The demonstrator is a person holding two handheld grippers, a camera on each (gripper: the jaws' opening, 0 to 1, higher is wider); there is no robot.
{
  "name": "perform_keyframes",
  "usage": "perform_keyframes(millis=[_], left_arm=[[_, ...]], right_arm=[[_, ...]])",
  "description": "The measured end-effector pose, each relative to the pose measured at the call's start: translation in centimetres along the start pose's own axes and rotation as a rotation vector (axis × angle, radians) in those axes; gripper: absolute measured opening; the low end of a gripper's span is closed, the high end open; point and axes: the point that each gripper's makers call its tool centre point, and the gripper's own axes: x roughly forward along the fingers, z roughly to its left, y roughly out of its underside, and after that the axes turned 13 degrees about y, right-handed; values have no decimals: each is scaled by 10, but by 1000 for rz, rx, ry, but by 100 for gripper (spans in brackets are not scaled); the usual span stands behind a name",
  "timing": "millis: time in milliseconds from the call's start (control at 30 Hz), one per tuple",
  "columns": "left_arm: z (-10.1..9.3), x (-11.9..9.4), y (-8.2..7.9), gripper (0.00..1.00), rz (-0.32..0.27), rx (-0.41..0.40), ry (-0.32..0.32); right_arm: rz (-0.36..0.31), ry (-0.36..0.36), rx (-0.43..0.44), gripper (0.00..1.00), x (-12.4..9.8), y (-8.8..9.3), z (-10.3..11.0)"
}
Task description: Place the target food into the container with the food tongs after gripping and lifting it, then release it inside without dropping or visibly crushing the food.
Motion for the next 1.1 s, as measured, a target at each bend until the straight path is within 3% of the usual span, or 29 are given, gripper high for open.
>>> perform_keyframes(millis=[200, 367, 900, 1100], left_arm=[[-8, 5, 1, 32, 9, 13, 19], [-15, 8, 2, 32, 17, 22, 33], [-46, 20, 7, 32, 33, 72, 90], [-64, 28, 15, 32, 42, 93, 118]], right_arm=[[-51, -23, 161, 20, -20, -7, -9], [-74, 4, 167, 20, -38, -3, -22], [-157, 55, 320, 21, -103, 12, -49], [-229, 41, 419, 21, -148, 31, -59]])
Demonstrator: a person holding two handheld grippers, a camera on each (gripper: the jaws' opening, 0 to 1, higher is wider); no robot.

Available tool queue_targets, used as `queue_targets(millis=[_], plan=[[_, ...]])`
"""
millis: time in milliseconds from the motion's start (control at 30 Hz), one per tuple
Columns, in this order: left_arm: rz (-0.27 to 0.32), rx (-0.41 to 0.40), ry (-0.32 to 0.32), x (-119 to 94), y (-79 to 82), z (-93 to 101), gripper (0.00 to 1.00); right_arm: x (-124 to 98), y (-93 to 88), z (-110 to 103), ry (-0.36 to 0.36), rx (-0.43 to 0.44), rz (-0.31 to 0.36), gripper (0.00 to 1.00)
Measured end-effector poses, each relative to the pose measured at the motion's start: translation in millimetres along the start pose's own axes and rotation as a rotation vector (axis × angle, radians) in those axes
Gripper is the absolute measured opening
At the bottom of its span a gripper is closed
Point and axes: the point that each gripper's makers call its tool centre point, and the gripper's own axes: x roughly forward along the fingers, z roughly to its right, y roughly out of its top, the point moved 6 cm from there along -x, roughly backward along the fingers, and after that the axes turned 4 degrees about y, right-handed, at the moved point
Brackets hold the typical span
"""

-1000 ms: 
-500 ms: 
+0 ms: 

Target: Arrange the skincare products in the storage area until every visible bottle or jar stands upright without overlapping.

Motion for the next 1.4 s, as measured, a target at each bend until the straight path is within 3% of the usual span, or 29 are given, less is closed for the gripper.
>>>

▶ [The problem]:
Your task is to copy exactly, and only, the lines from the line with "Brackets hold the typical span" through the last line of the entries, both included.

▶ [Solution for this problem]:
Brackets hold the typical span
"""

-1000 ms: 
-500 ms: 
+0 ms: 

Target: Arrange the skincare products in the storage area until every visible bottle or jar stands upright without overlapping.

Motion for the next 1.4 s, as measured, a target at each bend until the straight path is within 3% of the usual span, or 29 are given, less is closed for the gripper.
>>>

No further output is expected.